The Blackfoot name for the mountain is Iinii Istako and the Stoney Nakoda language name is Eyarhey Tatanga Woweyahgey Wakân. The Stoney people called it "Sleeping Buffalo" for a long time, as it resembles a sleeping buffalo when viewed from the north and east. In 1858, James Hector named the small peak "The Hill", likely in reference to its status as the smallest peak adjacent to the Banff townsite. In the 1880s Canadian Pacific Railway surveyors first considered blasting a tunnel through the mountain for the tracks through the Bow Valley.
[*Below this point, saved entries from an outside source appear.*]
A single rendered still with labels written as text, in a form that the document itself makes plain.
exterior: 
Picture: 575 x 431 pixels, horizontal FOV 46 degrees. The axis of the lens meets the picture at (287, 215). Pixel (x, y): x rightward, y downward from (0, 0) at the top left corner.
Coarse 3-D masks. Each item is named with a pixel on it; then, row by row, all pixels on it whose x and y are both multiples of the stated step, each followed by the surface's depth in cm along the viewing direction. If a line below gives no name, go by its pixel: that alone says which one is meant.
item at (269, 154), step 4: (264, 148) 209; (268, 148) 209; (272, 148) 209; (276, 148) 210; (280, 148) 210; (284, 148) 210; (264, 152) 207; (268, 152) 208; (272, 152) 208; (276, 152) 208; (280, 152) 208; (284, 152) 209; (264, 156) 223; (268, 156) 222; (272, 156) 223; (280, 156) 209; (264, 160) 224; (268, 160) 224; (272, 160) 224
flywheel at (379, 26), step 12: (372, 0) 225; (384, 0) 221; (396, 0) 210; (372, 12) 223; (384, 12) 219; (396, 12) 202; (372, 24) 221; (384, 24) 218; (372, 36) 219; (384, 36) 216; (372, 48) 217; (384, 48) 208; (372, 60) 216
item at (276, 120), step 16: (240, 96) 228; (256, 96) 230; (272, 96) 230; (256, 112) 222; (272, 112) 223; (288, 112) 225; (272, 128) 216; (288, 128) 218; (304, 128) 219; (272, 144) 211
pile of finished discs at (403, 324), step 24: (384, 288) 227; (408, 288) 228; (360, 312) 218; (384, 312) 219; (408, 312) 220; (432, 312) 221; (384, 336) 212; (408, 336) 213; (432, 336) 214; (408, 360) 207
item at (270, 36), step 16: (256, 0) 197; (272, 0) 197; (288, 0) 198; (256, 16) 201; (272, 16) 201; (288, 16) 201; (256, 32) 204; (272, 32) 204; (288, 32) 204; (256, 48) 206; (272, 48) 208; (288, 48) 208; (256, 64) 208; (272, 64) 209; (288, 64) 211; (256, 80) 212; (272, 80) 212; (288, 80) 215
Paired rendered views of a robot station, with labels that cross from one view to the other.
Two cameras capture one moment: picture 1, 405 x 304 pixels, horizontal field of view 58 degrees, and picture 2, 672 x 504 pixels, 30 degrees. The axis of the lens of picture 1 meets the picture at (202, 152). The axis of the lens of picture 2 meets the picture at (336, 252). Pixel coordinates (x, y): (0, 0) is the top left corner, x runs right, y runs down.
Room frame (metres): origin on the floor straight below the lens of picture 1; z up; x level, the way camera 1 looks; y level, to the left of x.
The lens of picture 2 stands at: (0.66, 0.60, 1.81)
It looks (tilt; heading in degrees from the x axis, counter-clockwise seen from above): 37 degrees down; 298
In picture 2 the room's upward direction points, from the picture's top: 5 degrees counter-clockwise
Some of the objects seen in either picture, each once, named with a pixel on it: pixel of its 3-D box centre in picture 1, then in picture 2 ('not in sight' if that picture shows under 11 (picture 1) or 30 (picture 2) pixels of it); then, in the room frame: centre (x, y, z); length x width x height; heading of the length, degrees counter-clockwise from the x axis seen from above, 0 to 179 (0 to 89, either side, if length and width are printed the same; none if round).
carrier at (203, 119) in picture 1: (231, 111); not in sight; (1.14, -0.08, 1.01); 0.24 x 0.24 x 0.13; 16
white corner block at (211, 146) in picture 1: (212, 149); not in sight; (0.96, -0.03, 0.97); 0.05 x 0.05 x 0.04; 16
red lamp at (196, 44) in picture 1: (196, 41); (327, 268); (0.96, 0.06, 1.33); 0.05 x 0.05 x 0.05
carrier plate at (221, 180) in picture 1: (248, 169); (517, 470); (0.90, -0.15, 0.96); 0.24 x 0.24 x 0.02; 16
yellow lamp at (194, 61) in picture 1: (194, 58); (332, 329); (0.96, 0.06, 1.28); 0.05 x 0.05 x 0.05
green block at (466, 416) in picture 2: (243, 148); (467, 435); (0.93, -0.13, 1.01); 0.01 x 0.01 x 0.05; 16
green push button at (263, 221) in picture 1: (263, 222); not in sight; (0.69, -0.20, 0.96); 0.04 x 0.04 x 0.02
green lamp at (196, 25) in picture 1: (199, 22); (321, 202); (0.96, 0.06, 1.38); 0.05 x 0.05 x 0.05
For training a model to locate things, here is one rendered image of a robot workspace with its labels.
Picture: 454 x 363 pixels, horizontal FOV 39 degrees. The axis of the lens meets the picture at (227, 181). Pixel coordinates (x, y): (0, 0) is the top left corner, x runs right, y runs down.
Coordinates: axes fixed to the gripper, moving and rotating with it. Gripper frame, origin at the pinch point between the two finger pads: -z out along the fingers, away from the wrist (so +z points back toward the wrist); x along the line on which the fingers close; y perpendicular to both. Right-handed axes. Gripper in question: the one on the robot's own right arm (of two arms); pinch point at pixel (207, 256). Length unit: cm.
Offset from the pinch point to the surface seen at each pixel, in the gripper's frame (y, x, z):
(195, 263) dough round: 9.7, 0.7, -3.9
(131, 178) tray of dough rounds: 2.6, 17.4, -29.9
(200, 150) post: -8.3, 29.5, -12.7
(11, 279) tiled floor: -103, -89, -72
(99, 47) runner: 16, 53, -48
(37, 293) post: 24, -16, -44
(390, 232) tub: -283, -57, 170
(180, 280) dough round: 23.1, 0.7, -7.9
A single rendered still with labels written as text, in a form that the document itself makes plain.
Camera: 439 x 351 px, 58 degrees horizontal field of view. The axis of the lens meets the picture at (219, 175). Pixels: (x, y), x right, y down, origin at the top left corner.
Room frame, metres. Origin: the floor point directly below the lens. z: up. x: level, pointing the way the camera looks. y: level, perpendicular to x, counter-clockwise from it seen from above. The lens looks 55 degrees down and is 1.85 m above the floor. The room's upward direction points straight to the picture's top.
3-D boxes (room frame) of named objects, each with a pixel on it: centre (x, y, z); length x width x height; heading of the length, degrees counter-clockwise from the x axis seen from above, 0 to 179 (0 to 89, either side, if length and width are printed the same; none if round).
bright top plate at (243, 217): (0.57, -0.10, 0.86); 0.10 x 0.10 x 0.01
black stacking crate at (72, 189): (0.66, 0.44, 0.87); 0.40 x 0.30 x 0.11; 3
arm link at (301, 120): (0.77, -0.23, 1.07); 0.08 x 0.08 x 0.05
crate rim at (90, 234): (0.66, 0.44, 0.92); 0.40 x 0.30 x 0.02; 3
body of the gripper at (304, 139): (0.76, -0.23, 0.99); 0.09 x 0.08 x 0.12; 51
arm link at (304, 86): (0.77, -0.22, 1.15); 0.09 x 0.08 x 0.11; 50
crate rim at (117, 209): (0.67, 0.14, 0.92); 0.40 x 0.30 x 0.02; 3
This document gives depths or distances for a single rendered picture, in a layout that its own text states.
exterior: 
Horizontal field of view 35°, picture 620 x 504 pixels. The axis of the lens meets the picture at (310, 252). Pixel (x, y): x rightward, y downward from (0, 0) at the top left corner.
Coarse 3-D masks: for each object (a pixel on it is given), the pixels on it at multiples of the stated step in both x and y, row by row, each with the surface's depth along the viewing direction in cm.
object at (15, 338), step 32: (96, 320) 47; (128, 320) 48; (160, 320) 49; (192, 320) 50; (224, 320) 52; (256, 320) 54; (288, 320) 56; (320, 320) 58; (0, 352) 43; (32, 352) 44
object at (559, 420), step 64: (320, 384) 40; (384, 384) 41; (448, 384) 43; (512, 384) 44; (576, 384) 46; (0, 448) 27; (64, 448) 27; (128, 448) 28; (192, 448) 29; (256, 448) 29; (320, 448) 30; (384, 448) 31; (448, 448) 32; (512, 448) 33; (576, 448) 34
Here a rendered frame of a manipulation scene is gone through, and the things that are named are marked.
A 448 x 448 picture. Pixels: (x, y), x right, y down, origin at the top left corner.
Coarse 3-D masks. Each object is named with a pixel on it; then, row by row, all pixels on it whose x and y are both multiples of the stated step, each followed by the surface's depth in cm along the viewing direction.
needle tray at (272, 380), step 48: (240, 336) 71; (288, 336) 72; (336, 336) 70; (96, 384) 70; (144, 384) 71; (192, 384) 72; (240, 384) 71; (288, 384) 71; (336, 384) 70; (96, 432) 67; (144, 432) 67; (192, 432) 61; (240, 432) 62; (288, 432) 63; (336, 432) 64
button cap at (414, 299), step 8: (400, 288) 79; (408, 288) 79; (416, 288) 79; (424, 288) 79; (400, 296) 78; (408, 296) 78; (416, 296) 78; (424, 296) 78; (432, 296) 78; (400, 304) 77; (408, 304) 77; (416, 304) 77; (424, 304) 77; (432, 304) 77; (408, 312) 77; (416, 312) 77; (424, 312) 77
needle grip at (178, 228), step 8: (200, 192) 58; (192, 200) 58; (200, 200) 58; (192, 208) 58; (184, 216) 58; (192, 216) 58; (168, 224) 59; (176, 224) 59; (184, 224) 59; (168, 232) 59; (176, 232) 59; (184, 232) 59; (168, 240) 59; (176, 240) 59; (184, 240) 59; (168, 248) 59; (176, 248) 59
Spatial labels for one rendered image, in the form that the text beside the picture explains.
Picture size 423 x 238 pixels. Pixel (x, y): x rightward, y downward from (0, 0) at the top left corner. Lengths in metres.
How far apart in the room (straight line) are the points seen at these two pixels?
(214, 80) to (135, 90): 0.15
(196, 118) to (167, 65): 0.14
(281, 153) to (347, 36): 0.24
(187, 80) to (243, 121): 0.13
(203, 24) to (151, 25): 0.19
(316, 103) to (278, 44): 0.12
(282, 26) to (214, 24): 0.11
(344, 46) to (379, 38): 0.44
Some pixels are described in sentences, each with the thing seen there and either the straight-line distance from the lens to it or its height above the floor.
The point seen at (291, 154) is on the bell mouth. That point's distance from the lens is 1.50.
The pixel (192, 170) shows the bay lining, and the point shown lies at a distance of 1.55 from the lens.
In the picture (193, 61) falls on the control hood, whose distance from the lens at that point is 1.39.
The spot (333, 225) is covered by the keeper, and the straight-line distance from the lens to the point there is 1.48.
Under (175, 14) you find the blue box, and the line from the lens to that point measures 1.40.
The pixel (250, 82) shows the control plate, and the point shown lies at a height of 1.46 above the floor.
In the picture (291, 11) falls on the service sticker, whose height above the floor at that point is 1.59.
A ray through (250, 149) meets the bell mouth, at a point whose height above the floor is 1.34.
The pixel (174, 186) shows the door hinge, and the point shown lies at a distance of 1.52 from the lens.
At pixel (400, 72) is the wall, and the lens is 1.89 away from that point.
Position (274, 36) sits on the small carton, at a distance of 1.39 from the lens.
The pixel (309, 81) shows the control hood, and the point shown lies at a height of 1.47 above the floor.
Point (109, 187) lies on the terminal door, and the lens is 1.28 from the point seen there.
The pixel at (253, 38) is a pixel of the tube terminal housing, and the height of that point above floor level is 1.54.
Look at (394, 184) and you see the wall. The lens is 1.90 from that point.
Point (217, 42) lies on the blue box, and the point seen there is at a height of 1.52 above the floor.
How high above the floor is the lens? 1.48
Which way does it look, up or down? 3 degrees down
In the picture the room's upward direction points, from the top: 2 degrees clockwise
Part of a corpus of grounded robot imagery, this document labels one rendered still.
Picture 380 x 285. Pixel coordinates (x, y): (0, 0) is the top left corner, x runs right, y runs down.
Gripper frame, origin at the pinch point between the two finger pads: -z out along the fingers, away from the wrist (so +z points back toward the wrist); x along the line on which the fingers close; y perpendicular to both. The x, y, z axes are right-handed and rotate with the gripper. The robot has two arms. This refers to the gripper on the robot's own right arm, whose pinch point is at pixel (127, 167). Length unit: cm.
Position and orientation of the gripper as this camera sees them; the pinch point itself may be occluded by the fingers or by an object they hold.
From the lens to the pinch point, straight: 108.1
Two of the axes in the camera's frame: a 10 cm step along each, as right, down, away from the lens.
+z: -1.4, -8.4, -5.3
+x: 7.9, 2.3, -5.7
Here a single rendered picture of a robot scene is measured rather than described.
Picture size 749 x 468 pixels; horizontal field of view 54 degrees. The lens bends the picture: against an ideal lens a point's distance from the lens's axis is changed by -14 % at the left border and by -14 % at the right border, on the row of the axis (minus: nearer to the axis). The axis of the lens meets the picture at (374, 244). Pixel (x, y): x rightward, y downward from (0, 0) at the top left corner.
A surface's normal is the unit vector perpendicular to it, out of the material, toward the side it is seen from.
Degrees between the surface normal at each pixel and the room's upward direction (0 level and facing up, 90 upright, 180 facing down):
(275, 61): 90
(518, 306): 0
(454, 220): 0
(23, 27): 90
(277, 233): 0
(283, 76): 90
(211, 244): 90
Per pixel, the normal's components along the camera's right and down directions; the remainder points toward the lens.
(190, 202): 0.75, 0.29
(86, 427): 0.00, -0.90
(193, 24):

Even though they discovered another route for the train and the tunnel idea was abandoned, the name Tunnel Mountain stuck. In September 2016, fifteen First Nations signed a resolution calling for the beginning of an official process with the Natural Resources Canada's Geographical Names Board of Canada to rename Tunnel Mountain, Sacred Buffalo Guardian Mountain. At their November 2017 "Indigenous Leaders' Dialogue" in Banff, representatives granted the name, Sacred Buffalo Guardian Mountain ceremonially as they await the decision of the NRC.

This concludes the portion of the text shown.